Start of SUPPLIED RECORDS

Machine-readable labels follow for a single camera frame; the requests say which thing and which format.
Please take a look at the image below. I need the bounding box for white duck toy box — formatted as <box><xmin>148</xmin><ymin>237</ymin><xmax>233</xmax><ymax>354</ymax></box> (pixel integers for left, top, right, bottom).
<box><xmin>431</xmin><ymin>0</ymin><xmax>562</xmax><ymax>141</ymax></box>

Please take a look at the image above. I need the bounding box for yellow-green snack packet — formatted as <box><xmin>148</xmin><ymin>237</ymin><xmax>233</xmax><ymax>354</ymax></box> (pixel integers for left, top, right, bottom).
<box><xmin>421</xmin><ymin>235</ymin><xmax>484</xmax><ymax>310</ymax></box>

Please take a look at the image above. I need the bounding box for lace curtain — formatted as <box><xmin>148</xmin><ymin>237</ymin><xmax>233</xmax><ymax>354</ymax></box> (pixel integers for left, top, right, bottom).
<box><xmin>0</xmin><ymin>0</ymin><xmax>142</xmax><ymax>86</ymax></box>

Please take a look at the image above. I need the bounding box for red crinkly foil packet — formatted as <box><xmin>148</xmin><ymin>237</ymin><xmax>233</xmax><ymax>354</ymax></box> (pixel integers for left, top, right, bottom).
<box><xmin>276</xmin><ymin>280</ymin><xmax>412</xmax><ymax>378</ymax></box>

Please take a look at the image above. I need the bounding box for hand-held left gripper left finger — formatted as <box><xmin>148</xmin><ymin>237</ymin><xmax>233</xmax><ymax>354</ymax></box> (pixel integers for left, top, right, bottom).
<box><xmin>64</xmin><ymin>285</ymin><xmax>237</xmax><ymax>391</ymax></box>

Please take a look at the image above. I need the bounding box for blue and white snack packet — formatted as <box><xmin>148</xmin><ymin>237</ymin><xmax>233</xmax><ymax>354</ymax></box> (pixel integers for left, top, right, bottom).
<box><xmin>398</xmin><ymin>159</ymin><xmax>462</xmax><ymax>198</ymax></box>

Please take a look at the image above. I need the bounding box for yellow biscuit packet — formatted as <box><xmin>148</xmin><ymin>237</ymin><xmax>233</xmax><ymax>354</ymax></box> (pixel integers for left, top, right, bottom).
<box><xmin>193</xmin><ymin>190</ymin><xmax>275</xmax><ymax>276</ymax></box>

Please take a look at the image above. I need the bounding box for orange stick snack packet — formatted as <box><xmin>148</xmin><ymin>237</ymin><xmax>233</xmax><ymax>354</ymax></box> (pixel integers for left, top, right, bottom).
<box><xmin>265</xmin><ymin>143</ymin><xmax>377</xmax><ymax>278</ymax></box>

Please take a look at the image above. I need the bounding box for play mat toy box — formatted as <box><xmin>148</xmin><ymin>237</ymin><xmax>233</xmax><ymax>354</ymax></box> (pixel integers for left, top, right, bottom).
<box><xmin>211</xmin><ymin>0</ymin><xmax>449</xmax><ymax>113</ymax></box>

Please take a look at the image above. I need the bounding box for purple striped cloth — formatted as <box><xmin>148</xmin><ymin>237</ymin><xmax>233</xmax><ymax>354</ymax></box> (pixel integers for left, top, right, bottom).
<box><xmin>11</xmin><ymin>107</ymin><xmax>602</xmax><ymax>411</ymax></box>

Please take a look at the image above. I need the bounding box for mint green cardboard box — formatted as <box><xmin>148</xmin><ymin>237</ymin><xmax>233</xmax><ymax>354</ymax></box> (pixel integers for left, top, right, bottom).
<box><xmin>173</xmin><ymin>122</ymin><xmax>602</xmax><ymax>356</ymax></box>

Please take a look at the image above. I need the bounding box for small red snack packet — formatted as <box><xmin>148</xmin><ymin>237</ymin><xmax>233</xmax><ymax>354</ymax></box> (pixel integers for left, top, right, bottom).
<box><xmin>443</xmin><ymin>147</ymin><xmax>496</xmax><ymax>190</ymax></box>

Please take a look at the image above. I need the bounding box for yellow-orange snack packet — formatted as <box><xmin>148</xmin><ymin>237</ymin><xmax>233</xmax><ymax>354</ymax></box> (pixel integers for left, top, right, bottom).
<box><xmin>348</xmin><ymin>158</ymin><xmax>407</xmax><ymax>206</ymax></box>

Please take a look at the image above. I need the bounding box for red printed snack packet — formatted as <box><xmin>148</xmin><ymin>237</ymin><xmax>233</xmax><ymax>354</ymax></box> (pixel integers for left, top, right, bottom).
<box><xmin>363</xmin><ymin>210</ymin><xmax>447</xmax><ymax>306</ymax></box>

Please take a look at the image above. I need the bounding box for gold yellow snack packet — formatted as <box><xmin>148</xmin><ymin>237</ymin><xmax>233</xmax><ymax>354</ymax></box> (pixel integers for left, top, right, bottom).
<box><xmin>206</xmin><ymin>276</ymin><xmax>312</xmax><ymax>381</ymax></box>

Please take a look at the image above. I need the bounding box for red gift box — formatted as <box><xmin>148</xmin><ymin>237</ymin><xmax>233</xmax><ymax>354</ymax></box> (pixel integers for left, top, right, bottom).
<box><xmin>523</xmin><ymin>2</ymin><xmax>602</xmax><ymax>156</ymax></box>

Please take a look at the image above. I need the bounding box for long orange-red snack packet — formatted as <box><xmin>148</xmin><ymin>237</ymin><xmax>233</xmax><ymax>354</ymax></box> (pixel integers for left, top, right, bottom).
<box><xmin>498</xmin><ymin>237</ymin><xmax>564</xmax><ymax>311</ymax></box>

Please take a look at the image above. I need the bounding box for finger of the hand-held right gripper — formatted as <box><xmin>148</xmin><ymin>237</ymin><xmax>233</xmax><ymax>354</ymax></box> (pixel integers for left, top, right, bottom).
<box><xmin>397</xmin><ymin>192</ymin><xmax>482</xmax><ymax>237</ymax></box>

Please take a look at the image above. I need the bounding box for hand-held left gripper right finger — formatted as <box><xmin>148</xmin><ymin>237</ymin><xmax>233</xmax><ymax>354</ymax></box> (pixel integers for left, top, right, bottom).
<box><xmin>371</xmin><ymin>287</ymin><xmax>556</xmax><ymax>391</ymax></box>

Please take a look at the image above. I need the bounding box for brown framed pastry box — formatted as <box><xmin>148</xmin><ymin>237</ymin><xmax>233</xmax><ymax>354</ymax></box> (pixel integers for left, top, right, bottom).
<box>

End of SUPPLIED RECORDS

Line by line, print the listing above exactly.

### RESULT OF THE TASK
Machine-readable labels follow for a single camera frame; the requests say which thing and which format.
Please take a look at the image below. I need the bounding box for white duck toy box — formatted as <box><xmin>148</xmin><ymin>237</ymin><xmax>233</xmax><ymax>354</ymax></box> (pixel integers for left, top, right, bottom).
<box><xmin>431</xmin><ymin>0</ymin><xmax>562</xmax><ymax>141</ymax></box>

Please take a look at the image above. I need the bounding box for yellow-green snack packet — formatted as <box><xmin>148</xmin><ymin>237</ymin><xmax>233</xmax><ymax>354</ymax></box> (pixel integers for left, top, right, bottom).
<box><xmin>421</xmin><ymin>235</ymin><xmax>484</xmax><ymax>310</ymax></box>

Please take a look at the image above. I need the bounding box for lace curtain — formatted as <box><xmin>148</xmin><ymin>237</ymin><xmax>233</xmax><ymax>354</ymax></box> (pixel integers for left, top, right, bottom).
<box><xmin>0</xmin><ymin>0</ymin><xmax>142</xmax><ymax>86</ymax></box>

Please take a look at the image above. I need the bounding box for red crinkly foil packet — formatted as <box><xmin>148</xmin><ymin>237</ymin><xmax>233</xmax><ymax>354</ymax></box> (pixel integers for left, top, right, bottom).
<box><xmin>276</xmin><ymin>280</ymin><xmax>412</xmax><ymax>378</ymax></box>

Please take a look at the image above. I need the bounding box for hand-held left gripper left finger — formatted as <box><xmin>148</xmin><ymin>237</ymin><xmax>233</xmax><ymax>354</ymax></box> (pixel integers for left, top, right, bottom).
<box><xmin>64</xmin><ymin>285</ymin><xmax>237</xmax><ymax>391</ymax></box>

Please take a look at the image above. I need the bounding box for blue and white snack packet — formatted as <box><xmin>148</xmin><ymin>237</ymin><xmax>233</xmax><ymax>354</ymax></box> (pixel integers for left, top, right, bottom).
<box><xmin>398</xmin><ymin>159</ymin><xmax>462</xmax><ymax>198</ymax></box>

Please take a look at the image above. I need the bounding box for yellow biscuit packet — formatted as <box><xmin>148</xmin><ymin>237</ymin><xmax>233</xmax><ymax>354</ymax></box> (pixel integers for left, top, right, bottom).
<box><xmin>193</xmin><ymin>190</ymin><xmax>275</xmax><ymax>276</ymax></box>

Please take a look at the image above. I need the bounding box for orange stick snack packet — formatted as <box><xmin>148</xmin><ymin>237</ymin><xmax>233</xmax><ymax>354</ymax></box> (pixel integers for left, top, right, bottom).
<box><xmin>265</xmin><ymin>143</ymin><xmax>377</xmax><ymax>278</ymax></box>

Please take a look at the image above. I need the bounding box for play mat toy box — formatted as <box><xmin>148</xmin><ymin>237</ymin><xmax>233</xmax><ymax>354</ymax></box> (pixel integers for left, top, right, bottom).
<box><xmin>211</xmin><ymin>0</ymin><xmax>449</xmax><ymax>113</ymax></box>

Please take a look at the image above. I need the bounding box for purple striped cloth — formatted as <box><xmin>148</xmin><ymin>237</ymin><xmax>233</xmax><ymax>354</ymax></box> (pixel integers for left, top, right, bottom).
<box><xmin>11</xmin><ymin>107</ymin><xmax>602</xmax><ymax>411</ymax></box>

Please take a look at the image above. I need the bounding box for mint green cardboard box — formatted as <box><xmin>148</xmin><ymin>237</ymin><xmax>233</xmax><ymax>354</ymax></box> (pixel integers for left, top, right, bottom).
<box><xmin>173</xmin><ymin>122</ymin><xmax>602</xmax><ymax>356</ymax></box>

Please take a look at the image above. I need the bounding box for small red snack packet — formatted as <box><xmin>148</xmin><ymin>237</ymin><xmax>233</xmax><ymax>354</ymax></box> (pixel integers for left, top, right, bottom).
<box><xmin>443</xmin><ymin>147</ymin><xmax>496</xmax><ymax>190</ymax></box>

Please take a look at the image above. I need the bounding box for yellow-orange snack packet — formatted as <box><xmin>148</xmin><ymin>237</ymin><xmax>233</xmax><ymax>354</ymax></box> (pixel integers for left, top, right, bottom).
<box><xmin>348</xmin><ymin>158</ymin><xmax>407</xmax><ymax>206</ymax></box>

Please take a look at the image above. I need the bounding box for red printed snack packet — formatted as <box><xmin>148</xmin><ymin>237</ymin><xmax>233</xmax><ymax>354</ymax></box> (pixel integers for left, top, right, bottom).
<box><xmin>363</xmin><ymin>210</ymin><xmax>447</xmax><ymax>306</ymax></box>

Please take a look at the image above. I need the bounding box for gold yellow snack packet — formatted as <box><xmin>148</xmin><ymin>237</ymin><xmax>233</xmax><ymax>354</ymax></box> (pixel integers for left, top, right, bottom).
<box><xmin>206</xmin><ymin>276</ymin><xmax>312</xmax><ymax>381</ymax></box>

Please take a look at the image above. I need the bounding box for red gift box — formatted as <box><xmin>148</xmin><ymin>237</ymin><xmax>233</xmax><ymax>354</ymax></box> (pixel integers for left, top, right, bottom).
<box><xmin>523</xmin><ymin>2</ymin><xmax>602</xmax><ymax>156</ymax></box>

Please take a look at the image above. I need the bounding box for long orange-red snack packet — formatted as <box><xmin>148</xmin><ymin>237</ymin><xmax>233</xmax><ymax>354</ymax></box> (pixel integers for left, top, right, bottom).
<box><xmin>498</xmin><ymin>237</ymin><xmax>564</xmax><ymax>311</ymax></box>

Please take a look at the image above. I need the bounding box for finger of the hand-held right gripper — formatted as <box><xmin>148</xmin><ymin>237</ymin><xmax>233</xmax><ymax>354</ymax></box> (pixel integers for left, top, right, bottom).
<box><xmin>397</xmin><ymin>192</ymin><xmax>482</xmax><ymax>237</ymax></box>

Please take a look at the image above. I need the bounding box for hand-held left gripper right finger — formatted as <box><xmin>148</xmin><ymin>237</ymin><xmax>233</xmax><ymax>354</ymax></box> (pixel integers for left, top, right, bottom).
<box><xmin>371</xmin><ymin>287</ymin><xmax>556</xmax><ymax>391</ymax></box>

Please take a look at the image above. I need the bounding box for brown framed pastry box — formatted as <box><xmin>148</xmin><ymin>237</ymin><xmax>233</xmax><ymax>354</ymax></box> (pixel integers for left, top, right, bottom).
<box>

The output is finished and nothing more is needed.